Linux Access Gateway does not perform IP address check when processing session cookie

  • 3273803
  • 16-May-2007
  • 26-Apr-2012


Novell Access Management 3 Linux Access Gateway
Novell Access Manager 3 Interim Release 2 applied


When a user authenticates to the IDP server when accessing a protected resource on the Access Gateway server, a cookie is set for the lifetime of that session. Subsequent requests to the Access Gateway will include this session cookie. The Access Gateway proxy service will parse this session cookie and validate it - one validation test is to make sure that the IP address of the user-agent that authenticated initially is the same as the one that is sending subsequent requests with that cookie. The goal of this is to prevent session hijacking.

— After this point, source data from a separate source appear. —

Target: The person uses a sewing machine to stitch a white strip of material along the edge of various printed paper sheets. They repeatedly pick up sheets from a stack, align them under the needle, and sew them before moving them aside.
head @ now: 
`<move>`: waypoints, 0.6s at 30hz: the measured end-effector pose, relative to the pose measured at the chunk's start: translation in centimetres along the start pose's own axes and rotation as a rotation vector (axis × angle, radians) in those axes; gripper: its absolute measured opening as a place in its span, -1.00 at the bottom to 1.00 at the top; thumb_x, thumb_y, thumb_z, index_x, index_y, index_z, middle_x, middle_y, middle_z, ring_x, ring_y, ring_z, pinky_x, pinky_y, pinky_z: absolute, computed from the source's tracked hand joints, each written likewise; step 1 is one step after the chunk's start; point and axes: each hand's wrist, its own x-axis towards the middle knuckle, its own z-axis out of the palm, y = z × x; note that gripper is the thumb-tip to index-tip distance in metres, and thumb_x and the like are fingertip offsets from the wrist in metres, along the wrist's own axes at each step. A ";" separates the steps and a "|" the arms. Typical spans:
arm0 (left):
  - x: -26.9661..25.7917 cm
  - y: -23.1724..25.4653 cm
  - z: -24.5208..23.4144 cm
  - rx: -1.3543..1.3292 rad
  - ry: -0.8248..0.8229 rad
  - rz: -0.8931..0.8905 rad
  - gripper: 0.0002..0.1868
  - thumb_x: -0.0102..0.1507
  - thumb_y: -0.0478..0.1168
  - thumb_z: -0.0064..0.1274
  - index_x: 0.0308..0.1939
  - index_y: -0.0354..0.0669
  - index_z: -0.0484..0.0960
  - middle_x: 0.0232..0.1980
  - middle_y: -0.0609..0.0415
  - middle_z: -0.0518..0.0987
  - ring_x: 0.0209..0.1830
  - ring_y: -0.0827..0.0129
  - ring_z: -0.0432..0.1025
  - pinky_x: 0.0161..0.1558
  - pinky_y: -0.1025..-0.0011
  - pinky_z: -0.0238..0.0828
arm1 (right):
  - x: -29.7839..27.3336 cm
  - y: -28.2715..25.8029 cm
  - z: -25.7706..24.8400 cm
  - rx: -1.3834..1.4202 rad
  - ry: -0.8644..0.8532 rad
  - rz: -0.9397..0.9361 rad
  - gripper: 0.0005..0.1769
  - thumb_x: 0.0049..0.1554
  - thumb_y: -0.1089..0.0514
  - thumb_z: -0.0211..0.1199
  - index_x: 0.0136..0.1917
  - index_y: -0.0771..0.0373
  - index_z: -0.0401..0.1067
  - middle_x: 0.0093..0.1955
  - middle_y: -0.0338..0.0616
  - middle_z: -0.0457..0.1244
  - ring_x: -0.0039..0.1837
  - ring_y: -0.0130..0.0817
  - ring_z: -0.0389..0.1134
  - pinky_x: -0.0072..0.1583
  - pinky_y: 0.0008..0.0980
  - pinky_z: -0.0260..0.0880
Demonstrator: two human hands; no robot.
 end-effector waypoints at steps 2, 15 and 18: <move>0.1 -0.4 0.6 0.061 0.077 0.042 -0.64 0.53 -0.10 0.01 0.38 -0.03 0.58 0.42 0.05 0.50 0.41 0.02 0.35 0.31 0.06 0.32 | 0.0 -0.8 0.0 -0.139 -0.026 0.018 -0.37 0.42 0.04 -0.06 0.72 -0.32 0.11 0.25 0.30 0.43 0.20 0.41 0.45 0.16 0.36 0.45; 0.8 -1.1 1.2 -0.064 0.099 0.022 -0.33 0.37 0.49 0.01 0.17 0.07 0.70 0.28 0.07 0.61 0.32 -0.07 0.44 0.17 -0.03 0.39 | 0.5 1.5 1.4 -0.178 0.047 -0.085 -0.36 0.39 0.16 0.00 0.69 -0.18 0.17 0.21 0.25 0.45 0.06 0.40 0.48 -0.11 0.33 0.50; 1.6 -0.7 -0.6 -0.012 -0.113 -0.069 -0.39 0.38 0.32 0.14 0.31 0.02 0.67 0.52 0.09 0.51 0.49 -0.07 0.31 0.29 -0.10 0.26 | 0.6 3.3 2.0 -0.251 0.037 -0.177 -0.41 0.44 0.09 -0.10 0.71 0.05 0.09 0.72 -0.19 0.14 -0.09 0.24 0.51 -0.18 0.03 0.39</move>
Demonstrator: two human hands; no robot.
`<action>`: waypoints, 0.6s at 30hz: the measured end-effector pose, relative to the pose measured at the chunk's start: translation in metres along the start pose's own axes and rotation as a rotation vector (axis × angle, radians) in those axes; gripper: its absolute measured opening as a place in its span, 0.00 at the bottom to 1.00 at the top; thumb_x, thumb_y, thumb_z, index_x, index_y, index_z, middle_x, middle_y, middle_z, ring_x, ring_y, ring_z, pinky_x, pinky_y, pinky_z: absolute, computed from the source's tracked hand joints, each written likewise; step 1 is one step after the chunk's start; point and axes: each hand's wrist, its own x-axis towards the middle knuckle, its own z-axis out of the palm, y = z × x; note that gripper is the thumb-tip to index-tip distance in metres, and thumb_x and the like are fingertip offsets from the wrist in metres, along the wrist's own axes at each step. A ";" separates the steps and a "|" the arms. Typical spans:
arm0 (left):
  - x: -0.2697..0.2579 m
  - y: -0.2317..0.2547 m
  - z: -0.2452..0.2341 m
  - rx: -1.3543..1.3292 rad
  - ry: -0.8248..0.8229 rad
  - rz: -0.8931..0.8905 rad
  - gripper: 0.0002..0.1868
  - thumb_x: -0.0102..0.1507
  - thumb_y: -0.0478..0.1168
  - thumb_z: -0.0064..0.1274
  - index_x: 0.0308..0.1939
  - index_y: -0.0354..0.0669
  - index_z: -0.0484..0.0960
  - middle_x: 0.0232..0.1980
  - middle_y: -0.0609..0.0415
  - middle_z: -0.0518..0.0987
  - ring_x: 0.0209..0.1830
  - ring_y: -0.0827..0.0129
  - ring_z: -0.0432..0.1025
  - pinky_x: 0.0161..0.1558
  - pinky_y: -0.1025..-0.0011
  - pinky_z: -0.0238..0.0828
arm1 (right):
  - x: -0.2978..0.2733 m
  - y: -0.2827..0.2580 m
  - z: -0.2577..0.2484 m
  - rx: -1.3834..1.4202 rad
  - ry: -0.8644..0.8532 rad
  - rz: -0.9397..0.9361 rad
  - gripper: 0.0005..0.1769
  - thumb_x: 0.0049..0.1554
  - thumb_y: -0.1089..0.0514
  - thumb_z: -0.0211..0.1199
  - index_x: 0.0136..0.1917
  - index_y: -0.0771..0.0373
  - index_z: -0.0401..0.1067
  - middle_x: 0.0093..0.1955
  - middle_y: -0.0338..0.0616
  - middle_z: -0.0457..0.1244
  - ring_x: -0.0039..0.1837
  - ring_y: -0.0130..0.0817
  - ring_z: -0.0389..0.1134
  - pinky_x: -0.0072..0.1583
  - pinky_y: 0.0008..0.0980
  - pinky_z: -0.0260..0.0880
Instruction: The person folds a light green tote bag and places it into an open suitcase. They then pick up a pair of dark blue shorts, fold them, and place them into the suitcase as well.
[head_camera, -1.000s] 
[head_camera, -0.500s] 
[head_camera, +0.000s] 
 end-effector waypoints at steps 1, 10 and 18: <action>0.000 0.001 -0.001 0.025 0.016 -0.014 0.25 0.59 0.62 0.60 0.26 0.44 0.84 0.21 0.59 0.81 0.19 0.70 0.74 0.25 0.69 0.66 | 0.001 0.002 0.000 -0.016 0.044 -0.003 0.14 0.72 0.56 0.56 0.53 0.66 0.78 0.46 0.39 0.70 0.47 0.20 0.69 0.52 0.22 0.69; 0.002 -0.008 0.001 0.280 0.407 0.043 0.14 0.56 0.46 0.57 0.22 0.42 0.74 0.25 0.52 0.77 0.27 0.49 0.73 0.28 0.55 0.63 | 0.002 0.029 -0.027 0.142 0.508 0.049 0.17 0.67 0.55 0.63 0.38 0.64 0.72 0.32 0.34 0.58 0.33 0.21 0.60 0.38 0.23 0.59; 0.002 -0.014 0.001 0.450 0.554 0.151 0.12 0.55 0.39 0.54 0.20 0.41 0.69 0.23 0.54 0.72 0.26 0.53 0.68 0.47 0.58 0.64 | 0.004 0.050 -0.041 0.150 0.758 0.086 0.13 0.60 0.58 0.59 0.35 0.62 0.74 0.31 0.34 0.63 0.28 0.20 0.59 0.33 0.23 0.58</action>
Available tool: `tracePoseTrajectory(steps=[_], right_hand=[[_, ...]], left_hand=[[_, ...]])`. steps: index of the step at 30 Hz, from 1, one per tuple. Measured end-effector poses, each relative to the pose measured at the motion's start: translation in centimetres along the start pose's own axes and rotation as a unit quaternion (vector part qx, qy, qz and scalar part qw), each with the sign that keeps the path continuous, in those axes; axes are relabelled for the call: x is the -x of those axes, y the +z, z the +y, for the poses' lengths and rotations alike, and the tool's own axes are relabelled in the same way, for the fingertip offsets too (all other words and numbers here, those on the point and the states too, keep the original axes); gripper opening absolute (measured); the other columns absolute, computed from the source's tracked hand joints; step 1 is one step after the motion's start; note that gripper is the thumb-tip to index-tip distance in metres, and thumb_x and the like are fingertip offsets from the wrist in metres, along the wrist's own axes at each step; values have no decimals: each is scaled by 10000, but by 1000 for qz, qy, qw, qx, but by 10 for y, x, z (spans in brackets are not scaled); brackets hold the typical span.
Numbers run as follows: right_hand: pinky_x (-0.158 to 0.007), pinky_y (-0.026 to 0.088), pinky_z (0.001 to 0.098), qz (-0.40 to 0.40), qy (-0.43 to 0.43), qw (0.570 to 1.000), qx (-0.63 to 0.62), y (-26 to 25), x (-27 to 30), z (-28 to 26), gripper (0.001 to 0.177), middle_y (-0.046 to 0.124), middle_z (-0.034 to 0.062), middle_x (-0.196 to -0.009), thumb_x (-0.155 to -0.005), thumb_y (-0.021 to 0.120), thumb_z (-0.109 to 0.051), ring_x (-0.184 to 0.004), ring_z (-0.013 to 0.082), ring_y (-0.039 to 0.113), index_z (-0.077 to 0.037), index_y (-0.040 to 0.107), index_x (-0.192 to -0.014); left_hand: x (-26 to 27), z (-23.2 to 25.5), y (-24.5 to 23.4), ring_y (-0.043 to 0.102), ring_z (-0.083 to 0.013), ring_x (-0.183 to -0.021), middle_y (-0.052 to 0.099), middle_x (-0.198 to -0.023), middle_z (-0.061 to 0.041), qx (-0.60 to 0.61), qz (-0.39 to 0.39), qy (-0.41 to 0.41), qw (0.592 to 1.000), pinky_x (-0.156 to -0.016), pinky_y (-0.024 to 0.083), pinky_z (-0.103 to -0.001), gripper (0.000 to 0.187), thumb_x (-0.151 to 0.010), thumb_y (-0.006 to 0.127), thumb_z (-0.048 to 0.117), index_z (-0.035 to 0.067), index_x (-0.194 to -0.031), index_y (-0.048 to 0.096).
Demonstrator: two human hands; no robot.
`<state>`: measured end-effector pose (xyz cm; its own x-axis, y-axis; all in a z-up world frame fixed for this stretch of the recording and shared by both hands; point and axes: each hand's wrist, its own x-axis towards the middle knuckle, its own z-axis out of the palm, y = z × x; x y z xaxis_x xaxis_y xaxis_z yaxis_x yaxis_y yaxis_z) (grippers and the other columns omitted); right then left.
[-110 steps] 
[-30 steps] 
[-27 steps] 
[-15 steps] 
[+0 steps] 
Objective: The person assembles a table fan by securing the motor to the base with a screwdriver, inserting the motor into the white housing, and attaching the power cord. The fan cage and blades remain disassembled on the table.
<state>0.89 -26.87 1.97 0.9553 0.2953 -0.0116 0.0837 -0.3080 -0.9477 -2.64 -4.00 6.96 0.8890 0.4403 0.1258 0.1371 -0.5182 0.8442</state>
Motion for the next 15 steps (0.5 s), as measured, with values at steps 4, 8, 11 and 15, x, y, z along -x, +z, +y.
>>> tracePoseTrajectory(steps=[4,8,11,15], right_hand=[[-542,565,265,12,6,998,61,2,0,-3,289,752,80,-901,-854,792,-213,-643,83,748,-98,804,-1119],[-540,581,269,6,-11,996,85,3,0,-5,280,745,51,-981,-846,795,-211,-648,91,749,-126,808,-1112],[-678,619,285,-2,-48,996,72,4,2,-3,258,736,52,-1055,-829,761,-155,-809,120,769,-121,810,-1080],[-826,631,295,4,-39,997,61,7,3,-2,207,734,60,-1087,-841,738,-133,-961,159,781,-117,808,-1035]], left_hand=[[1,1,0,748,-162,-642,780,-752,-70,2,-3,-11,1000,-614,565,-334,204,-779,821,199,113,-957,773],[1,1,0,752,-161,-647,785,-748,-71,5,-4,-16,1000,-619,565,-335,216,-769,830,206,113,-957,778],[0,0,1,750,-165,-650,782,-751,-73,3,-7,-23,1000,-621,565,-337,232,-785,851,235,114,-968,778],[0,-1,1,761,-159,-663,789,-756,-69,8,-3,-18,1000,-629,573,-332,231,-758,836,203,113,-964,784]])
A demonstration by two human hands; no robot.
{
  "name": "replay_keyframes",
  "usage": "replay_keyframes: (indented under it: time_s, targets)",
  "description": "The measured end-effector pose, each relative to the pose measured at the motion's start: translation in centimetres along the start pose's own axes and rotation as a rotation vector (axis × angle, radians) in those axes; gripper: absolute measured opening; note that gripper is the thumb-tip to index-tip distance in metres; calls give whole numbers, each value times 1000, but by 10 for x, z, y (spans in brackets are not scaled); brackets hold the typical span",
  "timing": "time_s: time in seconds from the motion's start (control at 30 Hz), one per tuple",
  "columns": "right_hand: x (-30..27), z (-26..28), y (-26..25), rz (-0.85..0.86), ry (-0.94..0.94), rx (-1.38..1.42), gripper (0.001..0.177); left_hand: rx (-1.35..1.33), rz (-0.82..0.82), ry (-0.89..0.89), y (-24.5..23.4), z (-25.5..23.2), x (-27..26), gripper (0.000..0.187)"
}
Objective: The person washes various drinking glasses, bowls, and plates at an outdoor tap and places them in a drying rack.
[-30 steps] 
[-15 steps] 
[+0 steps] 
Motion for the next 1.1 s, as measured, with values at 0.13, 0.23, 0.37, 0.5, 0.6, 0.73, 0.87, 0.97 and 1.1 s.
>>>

There appears to be an inconsistency between the Linux Access Gateway (LAG) and the NetWare Access Gateway (NAG) on this. The NAG does it by default but the LAG does not appear to do any IP address checks.


The LAG update in Access Manager Support Pack 1 Beta 1 and onwards will do IP address checks. If an administrator needs to disable this for any reason, it can be done by creating the file /etc/lagDisableAuthIPCheck and doing an "apply" to apply the configuration change.

The corresponding switch on the NAG, available with all NAG builds, is to load the proxy in the appstart.ncf file with the '-ri' option (remove IP address check) eg. load proxy -ri.